BEGIN Dataset section
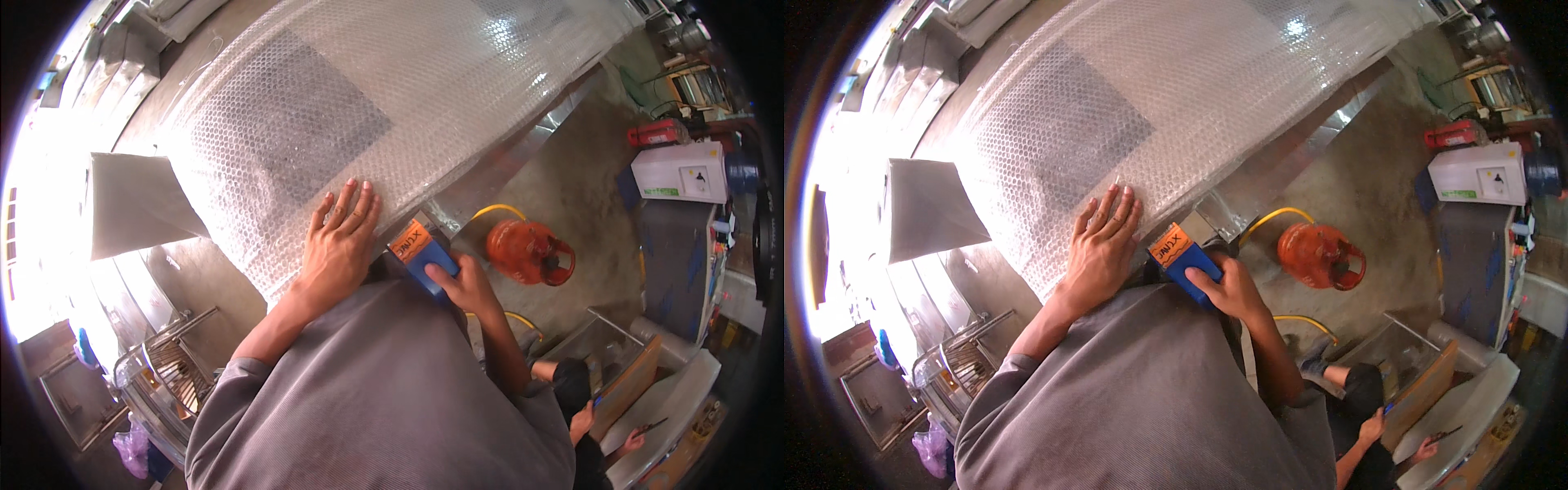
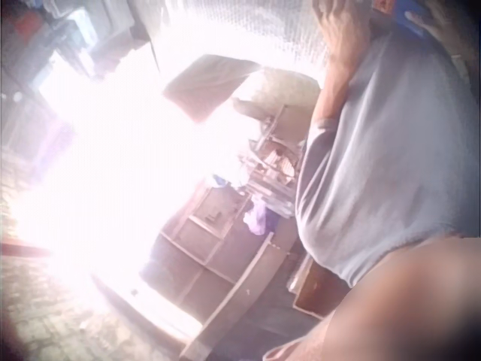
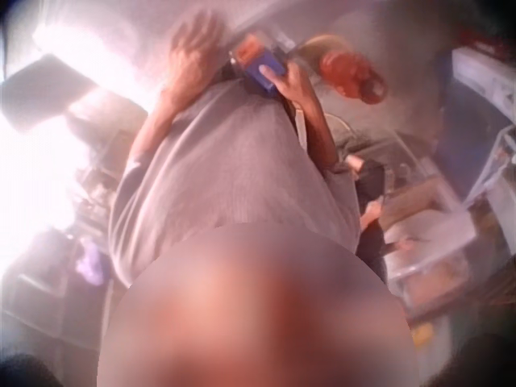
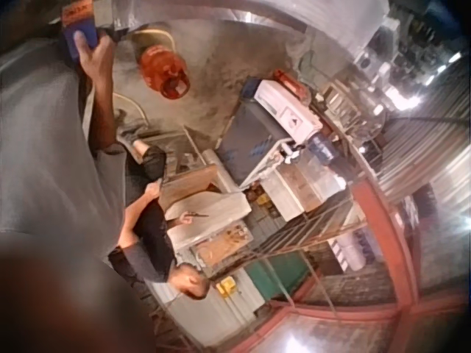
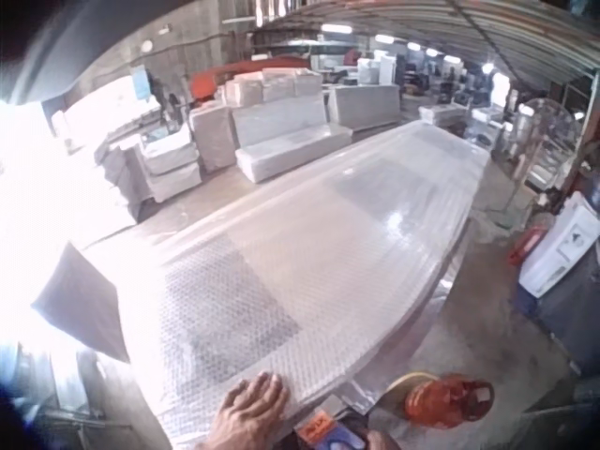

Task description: The person wraps a large furniture piece with bubble wrap and secures it using a handheld tape dispenser. They repeatedly apply tape along the edges and seams to hold the bubble wrap in place.

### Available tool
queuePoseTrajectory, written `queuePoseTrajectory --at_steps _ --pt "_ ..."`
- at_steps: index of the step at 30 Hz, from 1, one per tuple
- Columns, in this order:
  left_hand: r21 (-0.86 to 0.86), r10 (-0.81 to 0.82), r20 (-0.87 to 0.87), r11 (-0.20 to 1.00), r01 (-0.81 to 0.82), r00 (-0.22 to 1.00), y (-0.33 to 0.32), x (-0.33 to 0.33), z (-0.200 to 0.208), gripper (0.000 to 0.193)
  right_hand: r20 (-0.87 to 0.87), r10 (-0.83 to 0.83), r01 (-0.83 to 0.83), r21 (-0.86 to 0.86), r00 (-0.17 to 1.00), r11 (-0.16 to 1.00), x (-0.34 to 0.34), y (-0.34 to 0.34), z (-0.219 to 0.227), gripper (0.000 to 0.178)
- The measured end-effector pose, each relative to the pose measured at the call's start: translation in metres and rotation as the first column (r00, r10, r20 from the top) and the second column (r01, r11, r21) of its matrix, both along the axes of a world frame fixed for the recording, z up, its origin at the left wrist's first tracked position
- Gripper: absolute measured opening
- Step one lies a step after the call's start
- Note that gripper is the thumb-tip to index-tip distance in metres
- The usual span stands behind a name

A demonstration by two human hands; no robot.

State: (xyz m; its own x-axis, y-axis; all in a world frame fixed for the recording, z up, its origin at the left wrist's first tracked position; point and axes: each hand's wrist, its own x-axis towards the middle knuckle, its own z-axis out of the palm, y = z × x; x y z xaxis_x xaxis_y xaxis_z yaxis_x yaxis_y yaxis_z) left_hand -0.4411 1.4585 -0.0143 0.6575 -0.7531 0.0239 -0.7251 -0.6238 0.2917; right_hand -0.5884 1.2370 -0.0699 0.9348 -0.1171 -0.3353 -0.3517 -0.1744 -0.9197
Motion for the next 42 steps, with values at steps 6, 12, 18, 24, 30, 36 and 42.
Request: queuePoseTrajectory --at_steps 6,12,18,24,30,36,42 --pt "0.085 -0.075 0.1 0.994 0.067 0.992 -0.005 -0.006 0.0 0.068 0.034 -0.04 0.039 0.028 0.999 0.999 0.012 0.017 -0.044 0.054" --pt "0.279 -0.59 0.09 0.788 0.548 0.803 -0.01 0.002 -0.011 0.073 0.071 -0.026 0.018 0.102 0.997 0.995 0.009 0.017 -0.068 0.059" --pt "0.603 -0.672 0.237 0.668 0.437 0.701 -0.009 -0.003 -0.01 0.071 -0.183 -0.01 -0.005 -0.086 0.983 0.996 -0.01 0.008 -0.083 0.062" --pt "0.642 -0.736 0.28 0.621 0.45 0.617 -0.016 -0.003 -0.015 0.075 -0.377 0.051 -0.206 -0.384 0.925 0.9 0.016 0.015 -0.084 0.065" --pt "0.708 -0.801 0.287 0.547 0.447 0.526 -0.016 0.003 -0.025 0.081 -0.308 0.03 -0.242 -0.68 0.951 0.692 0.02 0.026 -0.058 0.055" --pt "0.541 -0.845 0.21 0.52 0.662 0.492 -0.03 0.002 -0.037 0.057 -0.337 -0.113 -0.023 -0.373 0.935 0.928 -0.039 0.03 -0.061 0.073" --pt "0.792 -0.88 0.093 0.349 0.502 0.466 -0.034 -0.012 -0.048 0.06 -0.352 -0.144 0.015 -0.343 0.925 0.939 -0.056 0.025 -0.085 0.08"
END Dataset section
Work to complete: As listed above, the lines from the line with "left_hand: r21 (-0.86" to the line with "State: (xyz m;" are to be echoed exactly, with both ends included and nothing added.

Problem solution:
  left_hand: r21 (-0.86 to 0.86), r10 (-0.81 to 0.82), r20 (-0.87 to 0.87), r11 (-0.20 to 1.00), r01 (-0.81 to 0.82), r00 (-0.22 to 1.00), y (-0.33 to 0.32), x (-0.33 to 0.33), z (-0.200 to 0.208), gripper (0.000 to 0.193)
  right_hand: r20 (-0.87 to 0.87), r10 (-0.83 to 0.83), r01 (-0.83 to 0.83), r21 (-0.86 to 0.86), r00 (-0.17 to 1.00), r11 (-0.16 to 1.00), x (-0.34 to 0.34), y (-0.34 to 0.34), z (-0.219 to 0.227), gripper (0.000 to 0.178)
- The measured end-effector pose, each relative to the pose measured at the call's start: translation in metres and rotation as the first column (r00, r10, r20 from the top) and the second column (r01, r11, r21) of its matrix, both along the axes of a world frame fixed for the recording, z up, its origin at the left wrist's first tracked position
- Gripper: absolute measured opening
- Step one lies a step after the call's start
- Note that gripper is the thumb-tip to index-tip distance in metres
- The usual span stands behind a name

A demonstration by two human hands; no robot.

State: (xyz m; its own x-axis, y-axis; all in a world frame fixed for the recording, z up, its origin at the left wrist's first tracked position; point and axes: each hand's wrist, its own x-axis towards the middle knuckle, its own z-axis out of the palm, y = z × x; x y z xaxis_x xaxis_y xaxis_z yaxis_x yaxis_y yaxis_z) left_hand -0.4411 1.4585 -0.0143 0.6575 -0.7531 0.0239 -0.7251 -0.6238 0.2917; right_hand -0.5884 1.2370 -0.0699 0.9348 -0.1171 -0.3353 -0.3517 -0.1744 -0.9197

That makes the output complete.